Quels sont les manifestations les plus difficiles à gérer ?
Il est difficile de gérer ma vie d'étudiante. Je suis en DUT, mes absences sont donc notées, malheureusement, souffrant de phobie scolaire, il m'est parfois impossible d'aller en cours. Et les professeurs ne sont pas compréhensifs, ils pensent tout de suite à de la comédie car lorsqu'on se présente en cours et qu'on fait une journée normale, ils ne comprennent pas pourquoi un jour j'y arrive et l'autre pas.
Les traitements sont aussi très lourds, je suis souvent dans un état second, je suis longue pour réfléchir, j'ai du mal à me concentrer. Je suis constamment obliger de me justifier de ces états et absences à des personnes qui ne veulent pas comprendre. Car, pour eux, si je ne passe pas mon temps à pleurer, je ne peux pas être dépressive. C'est lourd à porter, le regard des personnes est très dur.
Les terreurs nocturnes, les pleurs qui ne s'arrêtent pas, l'anorexie ce sont des facteurs qui font que c'est compliqué même au niveau social.
Avez-vous un message à transmettre aux personnes dans la même situation que vous ?
A 21 ans, cet l'âge où l'on entend dire que ce sont nos plus belles années et que rien n'est important, on peut souffrir de dépression. On peut souffrir du mal de vivre, on peut avoir envie de tout plaquer et de dire stop.
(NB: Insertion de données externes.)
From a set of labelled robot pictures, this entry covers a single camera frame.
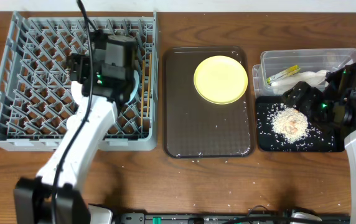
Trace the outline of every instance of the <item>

Il faut se faire entourer - même si dans mon cas, ma famille ne me soutient pas -, j'ai les spécialistes qui sont la, quelques amis à qui je peux me confier. J'ai mon copain qui reste à mes côtés malgré toutes ces idées noirs et ces moments difficiles. C'est dur, c'est même horrible mais on peut surmonter tout ça. J'aimerais que les jeunes qui vivent la même chose, ne lâchent pas. Qu'ils se battent et qu'ils sachent qu'ils ne sont pas seuls, que la vie mérite d'être vécue même si on pense le contraire quand on est en crise de larmes.